Find the word "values" below. Copy each line that has it.

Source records
★ ★ ★ ★

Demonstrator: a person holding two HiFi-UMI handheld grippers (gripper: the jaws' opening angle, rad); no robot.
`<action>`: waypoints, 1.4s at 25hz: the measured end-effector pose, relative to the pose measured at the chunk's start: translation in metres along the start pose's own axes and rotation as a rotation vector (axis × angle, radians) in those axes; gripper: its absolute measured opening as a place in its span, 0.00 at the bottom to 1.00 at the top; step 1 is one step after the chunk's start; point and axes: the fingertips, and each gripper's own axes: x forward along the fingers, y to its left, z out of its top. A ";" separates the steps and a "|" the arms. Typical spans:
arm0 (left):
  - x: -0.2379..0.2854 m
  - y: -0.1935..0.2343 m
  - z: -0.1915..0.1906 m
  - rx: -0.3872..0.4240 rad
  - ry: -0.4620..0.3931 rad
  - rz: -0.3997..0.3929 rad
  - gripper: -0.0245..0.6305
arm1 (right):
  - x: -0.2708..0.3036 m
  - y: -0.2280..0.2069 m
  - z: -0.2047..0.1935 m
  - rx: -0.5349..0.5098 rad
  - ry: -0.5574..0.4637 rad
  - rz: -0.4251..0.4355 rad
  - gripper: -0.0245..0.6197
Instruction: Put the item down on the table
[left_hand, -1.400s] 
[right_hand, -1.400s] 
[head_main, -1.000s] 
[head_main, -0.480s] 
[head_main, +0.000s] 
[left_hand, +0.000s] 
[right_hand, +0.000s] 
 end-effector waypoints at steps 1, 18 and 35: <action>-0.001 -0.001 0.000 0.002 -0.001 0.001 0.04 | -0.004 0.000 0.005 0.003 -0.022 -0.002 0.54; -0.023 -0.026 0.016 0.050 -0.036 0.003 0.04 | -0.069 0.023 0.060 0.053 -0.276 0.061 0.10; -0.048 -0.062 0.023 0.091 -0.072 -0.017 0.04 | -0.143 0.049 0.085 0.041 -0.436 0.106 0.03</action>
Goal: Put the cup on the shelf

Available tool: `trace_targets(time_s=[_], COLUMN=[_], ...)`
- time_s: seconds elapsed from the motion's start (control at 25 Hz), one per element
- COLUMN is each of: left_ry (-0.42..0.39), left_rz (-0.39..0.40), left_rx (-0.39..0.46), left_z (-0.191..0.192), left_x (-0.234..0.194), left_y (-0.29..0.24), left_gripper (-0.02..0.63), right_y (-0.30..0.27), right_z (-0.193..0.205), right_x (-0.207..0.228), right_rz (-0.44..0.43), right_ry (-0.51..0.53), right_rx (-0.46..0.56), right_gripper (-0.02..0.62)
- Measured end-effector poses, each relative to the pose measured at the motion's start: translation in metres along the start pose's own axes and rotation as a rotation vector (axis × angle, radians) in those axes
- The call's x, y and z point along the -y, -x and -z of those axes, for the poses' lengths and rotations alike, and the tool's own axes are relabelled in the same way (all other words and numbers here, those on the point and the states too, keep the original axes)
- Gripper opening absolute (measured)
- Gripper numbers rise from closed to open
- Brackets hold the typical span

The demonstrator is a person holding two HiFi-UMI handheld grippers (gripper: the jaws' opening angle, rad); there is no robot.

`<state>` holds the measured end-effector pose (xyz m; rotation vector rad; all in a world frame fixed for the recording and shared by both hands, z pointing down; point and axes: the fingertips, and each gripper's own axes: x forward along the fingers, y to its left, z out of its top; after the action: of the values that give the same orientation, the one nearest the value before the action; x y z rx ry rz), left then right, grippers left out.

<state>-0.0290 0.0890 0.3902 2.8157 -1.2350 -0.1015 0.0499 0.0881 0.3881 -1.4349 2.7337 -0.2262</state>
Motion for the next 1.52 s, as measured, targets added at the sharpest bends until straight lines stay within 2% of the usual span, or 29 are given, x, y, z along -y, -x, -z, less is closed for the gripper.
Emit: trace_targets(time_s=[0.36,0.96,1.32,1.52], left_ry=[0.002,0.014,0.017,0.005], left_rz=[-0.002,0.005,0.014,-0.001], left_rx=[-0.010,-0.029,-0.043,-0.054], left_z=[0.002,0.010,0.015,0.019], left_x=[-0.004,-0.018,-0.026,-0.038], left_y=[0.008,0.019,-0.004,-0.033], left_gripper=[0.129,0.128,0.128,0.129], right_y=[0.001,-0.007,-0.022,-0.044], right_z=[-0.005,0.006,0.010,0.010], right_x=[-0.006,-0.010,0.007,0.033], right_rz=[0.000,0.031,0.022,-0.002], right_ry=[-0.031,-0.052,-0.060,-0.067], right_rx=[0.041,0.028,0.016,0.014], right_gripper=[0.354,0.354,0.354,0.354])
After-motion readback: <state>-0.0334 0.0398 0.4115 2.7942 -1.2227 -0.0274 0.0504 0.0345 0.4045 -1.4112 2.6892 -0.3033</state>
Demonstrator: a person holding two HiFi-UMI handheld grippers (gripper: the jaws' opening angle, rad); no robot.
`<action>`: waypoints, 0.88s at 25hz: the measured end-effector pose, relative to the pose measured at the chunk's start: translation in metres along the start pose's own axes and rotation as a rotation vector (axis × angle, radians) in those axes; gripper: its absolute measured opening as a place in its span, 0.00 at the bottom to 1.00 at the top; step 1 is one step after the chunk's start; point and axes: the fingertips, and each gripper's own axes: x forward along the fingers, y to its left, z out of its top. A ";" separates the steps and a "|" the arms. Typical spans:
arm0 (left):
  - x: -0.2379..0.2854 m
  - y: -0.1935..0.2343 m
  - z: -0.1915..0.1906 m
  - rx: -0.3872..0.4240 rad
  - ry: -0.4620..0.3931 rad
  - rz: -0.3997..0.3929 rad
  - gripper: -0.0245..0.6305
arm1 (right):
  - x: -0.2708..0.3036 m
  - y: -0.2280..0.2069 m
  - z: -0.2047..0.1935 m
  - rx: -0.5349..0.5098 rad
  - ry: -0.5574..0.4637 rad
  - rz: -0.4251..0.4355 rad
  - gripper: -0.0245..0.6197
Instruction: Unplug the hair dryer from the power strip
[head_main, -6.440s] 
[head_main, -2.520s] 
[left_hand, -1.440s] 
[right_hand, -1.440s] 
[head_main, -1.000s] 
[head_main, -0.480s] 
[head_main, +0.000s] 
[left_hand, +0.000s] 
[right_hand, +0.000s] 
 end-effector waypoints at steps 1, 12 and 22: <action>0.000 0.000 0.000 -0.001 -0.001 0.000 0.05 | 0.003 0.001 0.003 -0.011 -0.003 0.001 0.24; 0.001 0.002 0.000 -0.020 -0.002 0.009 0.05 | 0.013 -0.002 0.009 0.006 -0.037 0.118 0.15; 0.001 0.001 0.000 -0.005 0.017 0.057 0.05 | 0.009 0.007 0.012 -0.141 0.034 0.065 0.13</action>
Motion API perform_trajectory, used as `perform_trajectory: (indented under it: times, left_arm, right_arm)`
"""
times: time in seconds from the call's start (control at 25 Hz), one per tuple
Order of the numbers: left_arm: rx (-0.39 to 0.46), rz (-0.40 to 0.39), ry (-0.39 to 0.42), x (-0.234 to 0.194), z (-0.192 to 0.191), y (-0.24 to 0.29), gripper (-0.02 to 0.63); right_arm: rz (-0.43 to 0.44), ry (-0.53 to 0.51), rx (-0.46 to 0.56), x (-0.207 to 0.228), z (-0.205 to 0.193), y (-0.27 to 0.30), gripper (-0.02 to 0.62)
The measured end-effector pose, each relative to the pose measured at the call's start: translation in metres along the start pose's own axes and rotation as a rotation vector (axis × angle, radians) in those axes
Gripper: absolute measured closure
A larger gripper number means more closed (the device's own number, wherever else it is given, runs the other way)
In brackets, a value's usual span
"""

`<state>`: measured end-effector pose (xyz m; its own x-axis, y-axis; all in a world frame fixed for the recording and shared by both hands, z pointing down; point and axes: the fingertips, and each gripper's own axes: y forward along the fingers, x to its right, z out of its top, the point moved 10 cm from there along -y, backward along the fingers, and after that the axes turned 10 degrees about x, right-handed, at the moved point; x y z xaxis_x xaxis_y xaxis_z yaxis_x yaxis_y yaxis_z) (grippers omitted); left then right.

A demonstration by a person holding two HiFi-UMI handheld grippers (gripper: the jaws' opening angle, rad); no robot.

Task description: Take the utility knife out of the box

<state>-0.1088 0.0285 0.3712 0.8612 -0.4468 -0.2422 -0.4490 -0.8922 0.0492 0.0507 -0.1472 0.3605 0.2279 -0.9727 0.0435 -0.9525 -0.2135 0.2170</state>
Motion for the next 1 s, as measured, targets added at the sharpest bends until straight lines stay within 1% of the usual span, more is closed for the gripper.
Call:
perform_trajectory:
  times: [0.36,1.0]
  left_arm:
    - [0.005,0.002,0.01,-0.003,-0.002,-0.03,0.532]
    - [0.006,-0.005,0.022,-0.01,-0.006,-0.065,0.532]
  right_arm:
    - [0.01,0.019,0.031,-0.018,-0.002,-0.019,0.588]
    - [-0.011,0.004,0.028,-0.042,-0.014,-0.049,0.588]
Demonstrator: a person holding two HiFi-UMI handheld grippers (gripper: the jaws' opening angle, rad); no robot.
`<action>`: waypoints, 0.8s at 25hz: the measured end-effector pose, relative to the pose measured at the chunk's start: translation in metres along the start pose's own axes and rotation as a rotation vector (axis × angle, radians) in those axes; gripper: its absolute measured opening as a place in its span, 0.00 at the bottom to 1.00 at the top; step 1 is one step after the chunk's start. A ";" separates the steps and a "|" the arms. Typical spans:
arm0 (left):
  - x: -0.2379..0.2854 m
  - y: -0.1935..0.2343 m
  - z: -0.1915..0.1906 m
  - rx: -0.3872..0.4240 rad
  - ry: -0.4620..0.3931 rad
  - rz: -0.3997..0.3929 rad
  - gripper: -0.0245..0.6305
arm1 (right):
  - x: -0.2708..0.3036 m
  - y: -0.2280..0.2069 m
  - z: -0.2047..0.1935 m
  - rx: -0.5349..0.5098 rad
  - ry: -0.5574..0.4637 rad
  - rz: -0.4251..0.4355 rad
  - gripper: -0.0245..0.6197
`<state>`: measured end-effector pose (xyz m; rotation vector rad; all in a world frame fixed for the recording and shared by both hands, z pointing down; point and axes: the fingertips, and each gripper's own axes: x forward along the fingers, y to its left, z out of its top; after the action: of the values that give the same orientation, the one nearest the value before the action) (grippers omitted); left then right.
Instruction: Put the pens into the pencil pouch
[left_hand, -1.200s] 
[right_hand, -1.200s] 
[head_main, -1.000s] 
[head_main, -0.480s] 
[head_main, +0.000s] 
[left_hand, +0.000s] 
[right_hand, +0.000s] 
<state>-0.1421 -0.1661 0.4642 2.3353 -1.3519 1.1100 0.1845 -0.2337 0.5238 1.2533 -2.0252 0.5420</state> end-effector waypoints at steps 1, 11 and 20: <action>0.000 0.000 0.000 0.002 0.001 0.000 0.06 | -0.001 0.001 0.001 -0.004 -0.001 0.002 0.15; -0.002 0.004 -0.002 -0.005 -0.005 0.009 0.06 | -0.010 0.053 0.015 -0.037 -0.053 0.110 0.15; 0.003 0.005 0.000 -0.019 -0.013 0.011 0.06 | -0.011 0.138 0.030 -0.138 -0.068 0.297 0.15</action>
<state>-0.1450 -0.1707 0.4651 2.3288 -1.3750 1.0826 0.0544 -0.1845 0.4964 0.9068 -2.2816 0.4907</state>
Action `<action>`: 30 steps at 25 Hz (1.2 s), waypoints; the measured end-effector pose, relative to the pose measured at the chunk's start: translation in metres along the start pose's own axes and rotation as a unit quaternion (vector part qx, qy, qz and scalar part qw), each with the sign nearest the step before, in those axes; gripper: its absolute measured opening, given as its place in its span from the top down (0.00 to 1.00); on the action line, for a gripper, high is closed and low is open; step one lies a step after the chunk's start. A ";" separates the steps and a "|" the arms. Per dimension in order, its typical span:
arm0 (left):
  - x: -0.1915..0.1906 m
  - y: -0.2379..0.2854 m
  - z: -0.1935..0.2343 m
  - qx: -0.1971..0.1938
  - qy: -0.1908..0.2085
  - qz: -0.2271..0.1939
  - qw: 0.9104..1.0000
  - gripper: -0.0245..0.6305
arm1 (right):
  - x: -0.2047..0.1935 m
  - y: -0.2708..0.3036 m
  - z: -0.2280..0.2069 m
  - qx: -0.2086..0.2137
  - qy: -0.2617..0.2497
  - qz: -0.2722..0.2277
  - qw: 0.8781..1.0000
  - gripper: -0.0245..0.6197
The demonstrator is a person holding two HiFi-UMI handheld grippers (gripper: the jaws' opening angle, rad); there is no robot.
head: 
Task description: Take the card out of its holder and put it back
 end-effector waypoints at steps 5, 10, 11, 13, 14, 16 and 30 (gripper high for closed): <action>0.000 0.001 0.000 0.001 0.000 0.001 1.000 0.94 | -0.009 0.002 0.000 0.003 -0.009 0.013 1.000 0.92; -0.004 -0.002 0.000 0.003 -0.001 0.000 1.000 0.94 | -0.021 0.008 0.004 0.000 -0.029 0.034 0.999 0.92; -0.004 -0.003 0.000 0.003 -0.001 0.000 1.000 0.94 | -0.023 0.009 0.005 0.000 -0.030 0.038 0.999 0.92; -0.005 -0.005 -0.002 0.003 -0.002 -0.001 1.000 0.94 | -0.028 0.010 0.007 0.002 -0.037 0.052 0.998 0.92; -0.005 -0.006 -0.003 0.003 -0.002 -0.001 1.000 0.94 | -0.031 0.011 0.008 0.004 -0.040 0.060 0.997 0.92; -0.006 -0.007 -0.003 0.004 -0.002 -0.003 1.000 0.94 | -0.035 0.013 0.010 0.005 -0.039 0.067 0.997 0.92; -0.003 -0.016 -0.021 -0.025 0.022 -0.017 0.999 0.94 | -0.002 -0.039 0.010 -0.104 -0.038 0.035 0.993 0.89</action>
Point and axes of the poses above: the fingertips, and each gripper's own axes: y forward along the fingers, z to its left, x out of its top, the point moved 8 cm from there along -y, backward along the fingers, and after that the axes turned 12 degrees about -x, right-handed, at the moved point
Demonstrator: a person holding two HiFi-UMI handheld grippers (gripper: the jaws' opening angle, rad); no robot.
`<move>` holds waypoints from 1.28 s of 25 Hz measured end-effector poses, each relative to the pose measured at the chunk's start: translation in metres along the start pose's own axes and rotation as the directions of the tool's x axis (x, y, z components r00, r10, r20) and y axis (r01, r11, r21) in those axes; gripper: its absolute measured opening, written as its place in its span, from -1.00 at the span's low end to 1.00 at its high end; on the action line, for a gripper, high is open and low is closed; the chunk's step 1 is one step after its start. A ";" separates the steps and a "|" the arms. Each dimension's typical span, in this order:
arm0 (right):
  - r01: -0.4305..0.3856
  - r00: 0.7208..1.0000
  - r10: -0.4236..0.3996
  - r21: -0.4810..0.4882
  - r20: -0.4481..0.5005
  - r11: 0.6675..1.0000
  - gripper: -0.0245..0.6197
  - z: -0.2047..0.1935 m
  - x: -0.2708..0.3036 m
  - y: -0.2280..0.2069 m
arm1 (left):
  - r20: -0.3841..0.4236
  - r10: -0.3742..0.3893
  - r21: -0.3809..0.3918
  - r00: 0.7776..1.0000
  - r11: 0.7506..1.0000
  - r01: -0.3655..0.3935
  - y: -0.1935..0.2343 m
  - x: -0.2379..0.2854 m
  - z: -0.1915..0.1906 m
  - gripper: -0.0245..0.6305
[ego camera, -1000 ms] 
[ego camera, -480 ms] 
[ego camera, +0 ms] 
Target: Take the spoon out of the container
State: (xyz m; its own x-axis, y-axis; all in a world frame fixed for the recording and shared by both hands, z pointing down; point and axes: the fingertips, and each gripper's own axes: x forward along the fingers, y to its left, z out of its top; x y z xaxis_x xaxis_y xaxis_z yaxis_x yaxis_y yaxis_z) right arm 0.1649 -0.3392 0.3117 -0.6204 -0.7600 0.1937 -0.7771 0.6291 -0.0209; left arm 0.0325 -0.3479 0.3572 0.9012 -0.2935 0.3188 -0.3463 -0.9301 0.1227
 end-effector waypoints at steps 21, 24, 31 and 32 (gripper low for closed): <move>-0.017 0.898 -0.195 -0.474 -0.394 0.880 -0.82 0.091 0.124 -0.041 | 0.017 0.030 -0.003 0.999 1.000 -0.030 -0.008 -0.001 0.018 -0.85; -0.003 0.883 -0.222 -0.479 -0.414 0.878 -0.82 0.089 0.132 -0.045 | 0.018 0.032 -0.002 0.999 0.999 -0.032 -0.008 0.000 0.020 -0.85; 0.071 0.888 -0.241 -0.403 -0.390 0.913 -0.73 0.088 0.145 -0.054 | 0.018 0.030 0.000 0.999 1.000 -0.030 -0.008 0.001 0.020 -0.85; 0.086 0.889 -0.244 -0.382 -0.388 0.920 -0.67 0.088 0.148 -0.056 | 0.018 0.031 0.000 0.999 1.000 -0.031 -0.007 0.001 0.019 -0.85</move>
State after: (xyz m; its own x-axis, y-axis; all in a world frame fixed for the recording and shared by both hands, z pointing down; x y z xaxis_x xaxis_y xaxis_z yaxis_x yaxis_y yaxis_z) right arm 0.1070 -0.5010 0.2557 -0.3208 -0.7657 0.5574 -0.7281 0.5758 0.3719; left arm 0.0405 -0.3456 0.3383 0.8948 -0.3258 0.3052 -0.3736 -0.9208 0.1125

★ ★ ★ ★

WORKED SOLUTION:
`<state>` holds the measured end-effector pose (xyz m; rotation vector rad; all in a world frame fixed for the recording and shared by both hands, z pointing down; point and axes: the fingertips, and each gripper's own axes: x forward along the fingers, y to its left, z out of its top; after the action: of the values that give the same orientation, the one nearest the value before the action; x y z rx ry rz), left then right, grippers left out.
`<state>`: measured end-effector pose (xyz m; rotation vector rad; all in a world frame fixed for the recording and shared by both hands, z pointing down; point and axes: the fingertips, and each gripper's own axes: x forward along the fingers, y to its left, z out of its top; after the action: of the values that give the same orientation, the one nearest the value before the action) (grippers omitted); left then right.

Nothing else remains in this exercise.